#### [Task instructions]
Could you count how many lines of the data include "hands" and answer with the number only?

┌─ Given data

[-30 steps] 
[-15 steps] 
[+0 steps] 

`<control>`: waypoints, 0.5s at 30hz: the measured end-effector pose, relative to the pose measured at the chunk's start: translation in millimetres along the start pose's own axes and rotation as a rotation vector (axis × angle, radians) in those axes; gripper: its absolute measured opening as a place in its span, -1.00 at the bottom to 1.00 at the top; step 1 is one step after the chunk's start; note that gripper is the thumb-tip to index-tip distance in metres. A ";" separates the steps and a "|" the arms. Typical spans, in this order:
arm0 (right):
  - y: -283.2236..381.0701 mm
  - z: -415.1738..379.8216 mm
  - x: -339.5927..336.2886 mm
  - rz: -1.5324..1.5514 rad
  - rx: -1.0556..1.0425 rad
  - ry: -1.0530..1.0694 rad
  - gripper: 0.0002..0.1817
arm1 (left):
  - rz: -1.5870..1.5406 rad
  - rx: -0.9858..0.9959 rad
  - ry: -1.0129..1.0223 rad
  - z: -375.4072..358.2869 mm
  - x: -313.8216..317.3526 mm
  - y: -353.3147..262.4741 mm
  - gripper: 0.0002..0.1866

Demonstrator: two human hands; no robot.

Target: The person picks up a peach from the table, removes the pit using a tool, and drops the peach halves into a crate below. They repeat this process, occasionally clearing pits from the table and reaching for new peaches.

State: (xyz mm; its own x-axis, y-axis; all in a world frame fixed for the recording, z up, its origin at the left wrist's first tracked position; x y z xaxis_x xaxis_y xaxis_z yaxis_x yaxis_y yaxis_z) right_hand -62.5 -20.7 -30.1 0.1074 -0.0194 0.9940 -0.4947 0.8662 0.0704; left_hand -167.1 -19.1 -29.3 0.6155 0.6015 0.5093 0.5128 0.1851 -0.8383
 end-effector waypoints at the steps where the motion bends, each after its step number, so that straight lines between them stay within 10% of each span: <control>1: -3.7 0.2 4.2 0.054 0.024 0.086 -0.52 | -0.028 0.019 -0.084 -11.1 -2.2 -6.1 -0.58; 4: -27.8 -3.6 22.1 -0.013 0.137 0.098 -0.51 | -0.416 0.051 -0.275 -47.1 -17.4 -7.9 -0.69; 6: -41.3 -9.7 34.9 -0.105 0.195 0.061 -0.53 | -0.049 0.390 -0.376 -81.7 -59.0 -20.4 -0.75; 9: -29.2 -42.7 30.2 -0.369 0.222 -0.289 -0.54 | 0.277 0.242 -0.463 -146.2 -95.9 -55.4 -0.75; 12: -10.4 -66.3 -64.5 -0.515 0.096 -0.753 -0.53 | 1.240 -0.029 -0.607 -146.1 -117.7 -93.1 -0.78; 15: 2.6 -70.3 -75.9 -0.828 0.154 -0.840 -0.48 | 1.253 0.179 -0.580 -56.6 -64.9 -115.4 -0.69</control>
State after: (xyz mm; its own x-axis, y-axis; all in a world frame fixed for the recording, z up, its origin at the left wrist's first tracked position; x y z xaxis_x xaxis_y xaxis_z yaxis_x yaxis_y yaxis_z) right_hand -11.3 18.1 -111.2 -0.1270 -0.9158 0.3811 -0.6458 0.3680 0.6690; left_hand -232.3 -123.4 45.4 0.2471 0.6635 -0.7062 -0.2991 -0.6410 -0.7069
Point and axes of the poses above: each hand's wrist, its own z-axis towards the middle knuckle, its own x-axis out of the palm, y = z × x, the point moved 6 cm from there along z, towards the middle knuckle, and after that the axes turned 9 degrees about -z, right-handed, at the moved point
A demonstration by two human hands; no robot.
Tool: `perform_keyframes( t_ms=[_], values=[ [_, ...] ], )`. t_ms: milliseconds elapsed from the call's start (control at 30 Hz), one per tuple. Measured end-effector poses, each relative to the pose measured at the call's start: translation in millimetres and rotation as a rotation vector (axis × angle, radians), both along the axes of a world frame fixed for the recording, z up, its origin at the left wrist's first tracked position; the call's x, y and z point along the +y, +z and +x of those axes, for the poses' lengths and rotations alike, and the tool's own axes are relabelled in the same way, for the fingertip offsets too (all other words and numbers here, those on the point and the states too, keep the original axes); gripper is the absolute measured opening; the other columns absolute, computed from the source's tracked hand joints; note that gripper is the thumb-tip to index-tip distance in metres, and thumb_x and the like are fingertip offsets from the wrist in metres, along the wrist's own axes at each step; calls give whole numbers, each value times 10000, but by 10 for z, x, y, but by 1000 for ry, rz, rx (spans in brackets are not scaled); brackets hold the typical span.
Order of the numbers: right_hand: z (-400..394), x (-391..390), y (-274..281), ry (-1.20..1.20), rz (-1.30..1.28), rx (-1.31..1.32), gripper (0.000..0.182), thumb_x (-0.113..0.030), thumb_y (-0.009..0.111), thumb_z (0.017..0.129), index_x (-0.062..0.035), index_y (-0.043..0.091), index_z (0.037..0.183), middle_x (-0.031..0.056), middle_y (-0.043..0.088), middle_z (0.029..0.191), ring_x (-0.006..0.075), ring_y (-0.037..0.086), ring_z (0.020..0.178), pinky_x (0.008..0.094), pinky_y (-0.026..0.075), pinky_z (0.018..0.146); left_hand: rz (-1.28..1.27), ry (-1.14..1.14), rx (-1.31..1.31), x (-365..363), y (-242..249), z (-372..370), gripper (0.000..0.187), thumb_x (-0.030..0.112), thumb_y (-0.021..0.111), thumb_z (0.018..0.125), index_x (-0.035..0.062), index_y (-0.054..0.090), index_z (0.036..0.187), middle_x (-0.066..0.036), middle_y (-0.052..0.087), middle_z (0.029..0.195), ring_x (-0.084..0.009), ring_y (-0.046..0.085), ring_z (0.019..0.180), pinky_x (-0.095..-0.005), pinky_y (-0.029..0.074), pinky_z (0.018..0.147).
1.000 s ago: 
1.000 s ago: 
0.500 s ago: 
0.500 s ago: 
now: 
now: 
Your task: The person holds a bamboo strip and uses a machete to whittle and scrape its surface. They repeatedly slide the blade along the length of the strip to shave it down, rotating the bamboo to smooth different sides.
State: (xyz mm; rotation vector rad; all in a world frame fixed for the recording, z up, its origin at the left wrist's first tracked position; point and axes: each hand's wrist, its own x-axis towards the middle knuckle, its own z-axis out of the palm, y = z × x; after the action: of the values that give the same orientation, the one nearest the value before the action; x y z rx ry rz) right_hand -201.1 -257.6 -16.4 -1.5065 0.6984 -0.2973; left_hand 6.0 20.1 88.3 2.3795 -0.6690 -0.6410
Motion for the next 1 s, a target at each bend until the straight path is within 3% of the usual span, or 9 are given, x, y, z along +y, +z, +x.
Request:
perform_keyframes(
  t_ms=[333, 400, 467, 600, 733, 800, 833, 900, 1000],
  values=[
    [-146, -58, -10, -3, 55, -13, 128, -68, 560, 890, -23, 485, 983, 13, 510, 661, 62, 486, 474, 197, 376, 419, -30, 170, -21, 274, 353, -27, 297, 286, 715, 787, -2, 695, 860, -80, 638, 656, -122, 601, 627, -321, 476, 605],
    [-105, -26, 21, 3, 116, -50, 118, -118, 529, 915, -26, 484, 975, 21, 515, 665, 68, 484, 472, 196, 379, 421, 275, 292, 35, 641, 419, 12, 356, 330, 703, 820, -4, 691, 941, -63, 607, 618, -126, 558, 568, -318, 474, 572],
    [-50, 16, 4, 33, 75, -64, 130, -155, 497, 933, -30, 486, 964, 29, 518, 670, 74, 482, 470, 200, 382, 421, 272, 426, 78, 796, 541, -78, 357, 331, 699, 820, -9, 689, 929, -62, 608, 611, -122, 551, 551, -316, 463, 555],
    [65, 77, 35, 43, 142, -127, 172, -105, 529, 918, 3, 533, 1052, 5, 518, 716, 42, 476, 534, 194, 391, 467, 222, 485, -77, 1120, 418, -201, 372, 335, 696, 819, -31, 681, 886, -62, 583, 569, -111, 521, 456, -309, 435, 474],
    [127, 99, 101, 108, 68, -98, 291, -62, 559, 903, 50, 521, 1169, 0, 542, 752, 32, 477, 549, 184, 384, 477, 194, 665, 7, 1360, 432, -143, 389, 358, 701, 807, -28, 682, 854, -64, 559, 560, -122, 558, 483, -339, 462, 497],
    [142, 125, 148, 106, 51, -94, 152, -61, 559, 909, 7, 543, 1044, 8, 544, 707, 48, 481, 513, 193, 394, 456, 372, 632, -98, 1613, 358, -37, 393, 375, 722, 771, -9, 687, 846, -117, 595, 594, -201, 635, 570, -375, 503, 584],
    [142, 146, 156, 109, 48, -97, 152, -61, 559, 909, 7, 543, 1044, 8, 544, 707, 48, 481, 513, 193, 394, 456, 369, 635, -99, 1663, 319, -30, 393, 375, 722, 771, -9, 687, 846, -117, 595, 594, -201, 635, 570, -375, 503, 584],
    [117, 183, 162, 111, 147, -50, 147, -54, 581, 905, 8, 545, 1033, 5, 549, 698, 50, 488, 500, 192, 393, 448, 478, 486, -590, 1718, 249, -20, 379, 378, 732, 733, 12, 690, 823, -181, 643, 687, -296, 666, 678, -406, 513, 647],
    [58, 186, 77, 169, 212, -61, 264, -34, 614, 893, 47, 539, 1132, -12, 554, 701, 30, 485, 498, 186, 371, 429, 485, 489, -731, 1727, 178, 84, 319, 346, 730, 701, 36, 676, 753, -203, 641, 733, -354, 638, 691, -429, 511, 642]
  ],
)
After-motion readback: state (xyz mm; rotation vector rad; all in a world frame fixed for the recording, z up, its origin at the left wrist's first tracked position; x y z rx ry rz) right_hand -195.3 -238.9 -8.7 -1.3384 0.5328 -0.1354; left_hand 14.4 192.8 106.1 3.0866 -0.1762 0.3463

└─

#### [Exercise output]
2